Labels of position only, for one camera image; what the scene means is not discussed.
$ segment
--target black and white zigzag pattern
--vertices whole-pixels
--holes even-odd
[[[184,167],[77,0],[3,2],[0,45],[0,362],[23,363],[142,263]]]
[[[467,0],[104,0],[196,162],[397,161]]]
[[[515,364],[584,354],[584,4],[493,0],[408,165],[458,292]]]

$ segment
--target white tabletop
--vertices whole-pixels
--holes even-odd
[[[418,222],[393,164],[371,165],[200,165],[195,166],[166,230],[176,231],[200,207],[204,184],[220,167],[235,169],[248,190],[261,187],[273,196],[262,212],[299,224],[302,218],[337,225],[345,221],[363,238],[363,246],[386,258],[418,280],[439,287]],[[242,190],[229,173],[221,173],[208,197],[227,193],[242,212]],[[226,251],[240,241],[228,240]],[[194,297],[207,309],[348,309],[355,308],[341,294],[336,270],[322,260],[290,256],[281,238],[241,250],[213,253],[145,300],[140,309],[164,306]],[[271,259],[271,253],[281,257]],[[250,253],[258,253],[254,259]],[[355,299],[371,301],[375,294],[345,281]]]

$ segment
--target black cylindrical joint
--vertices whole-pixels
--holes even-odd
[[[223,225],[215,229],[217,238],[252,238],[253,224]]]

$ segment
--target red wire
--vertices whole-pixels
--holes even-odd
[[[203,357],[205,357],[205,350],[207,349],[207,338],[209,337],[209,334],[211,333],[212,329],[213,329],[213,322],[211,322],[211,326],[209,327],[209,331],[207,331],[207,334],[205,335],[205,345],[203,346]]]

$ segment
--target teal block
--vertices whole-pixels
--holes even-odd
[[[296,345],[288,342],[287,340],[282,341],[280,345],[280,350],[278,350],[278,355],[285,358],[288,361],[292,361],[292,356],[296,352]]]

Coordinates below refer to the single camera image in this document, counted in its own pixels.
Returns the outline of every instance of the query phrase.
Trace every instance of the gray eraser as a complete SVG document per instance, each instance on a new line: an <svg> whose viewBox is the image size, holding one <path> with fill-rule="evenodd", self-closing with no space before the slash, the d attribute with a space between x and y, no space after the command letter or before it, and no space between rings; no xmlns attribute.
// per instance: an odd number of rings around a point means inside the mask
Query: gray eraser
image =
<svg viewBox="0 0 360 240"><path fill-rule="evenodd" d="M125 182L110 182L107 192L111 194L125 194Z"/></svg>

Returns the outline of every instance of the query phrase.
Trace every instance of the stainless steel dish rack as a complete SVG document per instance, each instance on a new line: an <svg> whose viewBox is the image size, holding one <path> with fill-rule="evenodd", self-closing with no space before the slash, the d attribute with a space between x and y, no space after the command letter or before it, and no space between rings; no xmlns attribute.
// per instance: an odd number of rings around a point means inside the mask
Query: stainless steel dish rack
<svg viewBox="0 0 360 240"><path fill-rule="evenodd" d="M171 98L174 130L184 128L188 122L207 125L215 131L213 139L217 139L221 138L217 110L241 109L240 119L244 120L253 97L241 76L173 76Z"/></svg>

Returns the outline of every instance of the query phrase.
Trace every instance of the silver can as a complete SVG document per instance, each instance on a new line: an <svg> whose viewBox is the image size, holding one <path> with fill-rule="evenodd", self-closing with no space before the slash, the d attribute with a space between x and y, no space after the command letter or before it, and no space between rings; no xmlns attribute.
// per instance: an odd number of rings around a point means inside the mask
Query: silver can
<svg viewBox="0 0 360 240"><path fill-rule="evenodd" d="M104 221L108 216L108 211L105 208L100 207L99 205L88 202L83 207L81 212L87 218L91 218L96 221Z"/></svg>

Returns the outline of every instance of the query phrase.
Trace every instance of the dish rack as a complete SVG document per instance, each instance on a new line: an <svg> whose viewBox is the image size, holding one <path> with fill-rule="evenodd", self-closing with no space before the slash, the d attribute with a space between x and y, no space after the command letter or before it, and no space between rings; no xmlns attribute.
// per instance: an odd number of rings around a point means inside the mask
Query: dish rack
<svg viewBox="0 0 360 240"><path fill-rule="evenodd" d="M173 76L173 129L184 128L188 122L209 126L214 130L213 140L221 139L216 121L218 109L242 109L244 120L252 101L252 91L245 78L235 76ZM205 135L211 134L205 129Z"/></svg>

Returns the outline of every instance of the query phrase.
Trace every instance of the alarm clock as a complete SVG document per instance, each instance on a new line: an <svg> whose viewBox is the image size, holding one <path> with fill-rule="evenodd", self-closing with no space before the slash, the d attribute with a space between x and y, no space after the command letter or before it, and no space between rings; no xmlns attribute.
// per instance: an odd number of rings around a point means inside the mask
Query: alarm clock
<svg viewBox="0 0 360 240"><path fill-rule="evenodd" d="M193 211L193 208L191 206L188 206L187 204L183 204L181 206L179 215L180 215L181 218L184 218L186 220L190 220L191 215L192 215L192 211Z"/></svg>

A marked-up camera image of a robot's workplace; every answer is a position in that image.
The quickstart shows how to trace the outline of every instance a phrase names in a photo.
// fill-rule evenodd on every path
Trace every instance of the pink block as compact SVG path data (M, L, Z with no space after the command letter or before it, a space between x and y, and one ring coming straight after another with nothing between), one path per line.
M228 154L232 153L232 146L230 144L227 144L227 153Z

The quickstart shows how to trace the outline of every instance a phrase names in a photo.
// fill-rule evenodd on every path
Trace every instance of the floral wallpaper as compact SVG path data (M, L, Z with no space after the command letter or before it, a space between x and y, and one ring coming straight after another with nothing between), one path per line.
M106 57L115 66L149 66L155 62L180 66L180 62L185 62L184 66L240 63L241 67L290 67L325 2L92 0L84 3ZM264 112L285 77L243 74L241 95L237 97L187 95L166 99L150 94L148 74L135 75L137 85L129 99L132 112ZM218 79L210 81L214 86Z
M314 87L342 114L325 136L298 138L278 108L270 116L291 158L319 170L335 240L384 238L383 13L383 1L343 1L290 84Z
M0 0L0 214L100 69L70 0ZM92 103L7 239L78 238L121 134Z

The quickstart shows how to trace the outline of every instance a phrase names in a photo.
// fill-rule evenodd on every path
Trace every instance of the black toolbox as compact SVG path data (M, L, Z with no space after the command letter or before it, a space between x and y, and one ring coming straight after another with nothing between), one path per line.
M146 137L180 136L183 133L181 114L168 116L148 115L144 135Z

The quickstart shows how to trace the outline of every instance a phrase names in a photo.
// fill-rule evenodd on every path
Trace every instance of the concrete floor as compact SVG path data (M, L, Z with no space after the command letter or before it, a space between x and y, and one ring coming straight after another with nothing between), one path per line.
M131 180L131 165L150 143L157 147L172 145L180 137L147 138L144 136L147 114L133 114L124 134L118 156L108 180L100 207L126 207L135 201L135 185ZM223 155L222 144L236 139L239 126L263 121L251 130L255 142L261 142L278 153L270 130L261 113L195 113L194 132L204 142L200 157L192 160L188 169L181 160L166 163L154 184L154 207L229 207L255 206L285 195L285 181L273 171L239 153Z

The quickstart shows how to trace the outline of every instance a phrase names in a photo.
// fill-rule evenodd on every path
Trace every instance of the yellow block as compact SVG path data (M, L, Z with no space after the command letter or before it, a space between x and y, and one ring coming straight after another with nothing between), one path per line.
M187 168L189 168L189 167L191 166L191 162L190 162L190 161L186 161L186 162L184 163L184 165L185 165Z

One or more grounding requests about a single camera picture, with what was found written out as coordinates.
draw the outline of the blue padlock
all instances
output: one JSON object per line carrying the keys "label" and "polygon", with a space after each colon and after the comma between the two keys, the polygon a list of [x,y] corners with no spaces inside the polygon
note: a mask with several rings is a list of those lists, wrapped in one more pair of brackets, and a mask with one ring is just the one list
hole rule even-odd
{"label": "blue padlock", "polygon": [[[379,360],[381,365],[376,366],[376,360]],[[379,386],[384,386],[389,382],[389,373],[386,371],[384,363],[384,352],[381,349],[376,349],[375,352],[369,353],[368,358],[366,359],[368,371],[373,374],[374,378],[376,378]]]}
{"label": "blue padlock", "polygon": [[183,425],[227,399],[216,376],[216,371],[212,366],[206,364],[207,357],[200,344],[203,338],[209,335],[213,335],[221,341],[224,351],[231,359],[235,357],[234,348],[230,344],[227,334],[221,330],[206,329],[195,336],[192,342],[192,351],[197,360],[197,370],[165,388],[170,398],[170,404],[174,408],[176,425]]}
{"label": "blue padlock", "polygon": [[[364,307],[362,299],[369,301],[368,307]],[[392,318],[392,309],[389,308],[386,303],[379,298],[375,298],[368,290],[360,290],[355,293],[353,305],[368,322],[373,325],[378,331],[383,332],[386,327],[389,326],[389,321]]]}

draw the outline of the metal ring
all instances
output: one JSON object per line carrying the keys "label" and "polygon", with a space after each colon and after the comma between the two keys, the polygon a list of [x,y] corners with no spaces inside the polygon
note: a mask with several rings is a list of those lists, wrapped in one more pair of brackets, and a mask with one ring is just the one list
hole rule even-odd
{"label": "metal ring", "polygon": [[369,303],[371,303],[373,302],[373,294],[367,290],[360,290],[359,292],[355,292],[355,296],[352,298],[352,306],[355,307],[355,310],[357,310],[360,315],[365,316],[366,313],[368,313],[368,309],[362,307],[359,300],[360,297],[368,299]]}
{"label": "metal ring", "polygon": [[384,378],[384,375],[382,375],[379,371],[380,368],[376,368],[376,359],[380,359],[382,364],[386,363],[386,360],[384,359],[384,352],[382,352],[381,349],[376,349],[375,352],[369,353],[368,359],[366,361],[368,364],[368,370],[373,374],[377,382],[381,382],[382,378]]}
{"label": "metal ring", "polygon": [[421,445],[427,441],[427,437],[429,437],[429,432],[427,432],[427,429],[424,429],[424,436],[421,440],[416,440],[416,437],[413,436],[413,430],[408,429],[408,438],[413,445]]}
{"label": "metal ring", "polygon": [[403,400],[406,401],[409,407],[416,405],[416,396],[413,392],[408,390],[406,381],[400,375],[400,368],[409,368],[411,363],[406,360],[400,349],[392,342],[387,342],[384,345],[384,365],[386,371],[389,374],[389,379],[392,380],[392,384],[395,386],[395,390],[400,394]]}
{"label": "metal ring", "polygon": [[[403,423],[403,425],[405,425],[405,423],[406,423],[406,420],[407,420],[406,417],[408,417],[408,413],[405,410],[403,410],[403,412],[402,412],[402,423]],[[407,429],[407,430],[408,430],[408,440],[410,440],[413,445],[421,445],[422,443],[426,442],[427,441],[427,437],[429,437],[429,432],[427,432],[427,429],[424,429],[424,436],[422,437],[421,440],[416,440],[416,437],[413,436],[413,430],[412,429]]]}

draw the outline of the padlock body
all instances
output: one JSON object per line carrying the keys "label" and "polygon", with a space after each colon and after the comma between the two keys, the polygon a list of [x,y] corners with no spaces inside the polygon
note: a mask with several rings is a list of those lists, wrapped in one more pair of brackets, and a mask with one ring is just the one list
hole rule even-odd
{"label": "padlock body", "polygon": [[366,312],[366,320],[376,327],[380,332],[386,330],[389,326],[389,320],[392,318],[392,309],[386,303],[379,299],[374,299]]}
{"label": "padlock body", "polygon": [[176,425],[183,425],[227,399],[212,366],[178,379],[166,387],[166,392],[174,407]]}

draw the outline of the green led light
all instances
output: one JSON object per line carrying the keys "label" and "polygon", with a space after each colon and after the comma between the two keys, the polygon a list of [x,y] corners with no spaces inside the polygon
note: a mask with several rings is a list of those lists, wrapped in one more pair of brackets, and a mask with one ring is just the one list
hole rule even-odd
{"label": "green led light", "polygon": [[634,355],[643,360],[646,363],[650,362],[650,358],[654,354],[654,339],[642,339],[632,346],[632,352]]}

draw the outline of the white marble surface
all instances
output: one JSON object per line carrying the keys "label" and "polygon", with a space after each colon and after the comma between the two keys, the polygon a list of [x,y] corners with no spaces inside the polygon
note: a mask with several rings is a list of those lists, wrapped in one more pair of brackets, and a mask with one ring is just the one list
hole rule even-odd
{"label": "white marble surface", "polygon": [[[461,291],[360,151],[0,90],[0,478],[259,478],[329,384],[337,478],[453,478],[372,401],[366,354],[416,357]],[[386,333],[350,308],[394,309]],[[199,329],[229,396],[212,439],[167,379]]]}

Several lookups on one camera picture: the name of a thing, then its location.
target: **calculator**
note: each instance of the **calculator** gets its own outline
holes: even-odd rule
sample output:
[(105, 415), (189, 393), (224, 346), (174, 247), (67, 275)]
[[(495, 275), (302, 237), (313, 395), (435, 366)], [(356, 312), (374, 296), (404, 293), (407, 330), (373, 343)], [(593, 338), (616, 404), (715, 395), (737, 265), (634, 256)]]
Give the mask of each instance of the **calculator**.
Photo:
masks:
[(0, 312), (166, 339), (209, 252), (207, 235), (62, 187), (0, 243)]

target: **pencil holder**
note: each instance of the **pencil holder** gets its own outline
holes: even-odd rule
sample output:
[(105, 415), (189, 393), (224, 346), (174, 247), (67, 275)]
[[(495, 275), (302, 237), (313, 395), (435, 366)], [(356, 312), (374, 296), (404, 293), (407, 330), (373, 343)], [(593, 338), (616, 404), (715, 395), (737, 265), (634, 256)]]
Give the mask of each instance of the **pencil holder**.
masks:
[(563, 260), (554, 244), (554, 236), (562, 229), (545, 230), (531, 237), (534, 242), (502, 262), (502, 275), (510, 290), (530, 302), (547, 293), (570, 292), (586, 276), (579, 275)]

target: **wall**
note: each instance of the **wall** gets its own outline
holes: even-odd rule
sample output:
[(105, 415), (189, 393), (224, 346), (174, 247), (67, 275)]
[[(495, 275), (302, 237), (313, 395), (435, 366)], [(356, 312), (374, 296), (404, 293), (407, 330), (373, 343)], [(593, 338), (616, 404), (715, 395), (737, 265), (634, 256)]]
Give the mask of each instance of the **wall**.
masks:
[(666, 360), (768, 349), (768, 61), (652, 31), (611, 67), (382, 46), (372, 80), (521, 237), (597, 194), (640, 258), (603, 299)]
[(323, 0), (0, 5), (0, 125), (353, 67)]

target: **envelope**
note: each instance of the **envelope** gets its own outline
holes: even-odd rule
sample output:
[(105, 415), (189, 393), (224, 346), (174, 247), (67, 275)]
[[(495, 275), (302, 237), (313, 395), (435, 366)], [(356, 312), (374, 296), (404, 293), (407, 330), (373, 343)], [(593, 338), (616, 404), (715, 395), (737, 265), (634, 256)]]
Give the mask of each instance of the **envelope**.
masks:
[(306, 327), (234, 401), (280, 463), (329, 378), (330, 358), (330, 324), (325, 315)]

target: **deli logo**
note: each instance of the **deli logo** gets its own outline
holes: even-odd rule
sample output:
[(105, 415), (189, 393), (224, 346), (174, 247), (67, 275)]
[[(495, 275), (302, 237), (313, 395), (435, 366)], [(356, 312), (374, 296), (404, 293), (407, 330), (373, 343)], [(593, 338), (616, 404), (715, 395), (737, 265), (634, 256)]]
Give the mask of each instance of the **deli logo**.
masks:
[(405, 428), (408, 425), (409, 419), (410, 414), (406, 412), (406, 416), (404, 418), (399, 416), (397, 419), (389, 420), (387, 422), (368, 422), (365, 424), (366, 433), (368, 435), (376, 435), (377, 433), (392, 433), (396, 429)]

§ Work instructions: If a line of the data above contains "gray", copy it out.

§ Expected answer:
Trace every instance of the gray eraser as a complete SVG document per instance, each instance on a new line: an <svg> whose viewBox is the image size, holding one <path> with fill-rule="evenodd", self-closing with no space before the slash, the d attribute with a space between x and y, no space after the command letter or before it, and no space between rings; no xmlns attribute.
Query: gray eraser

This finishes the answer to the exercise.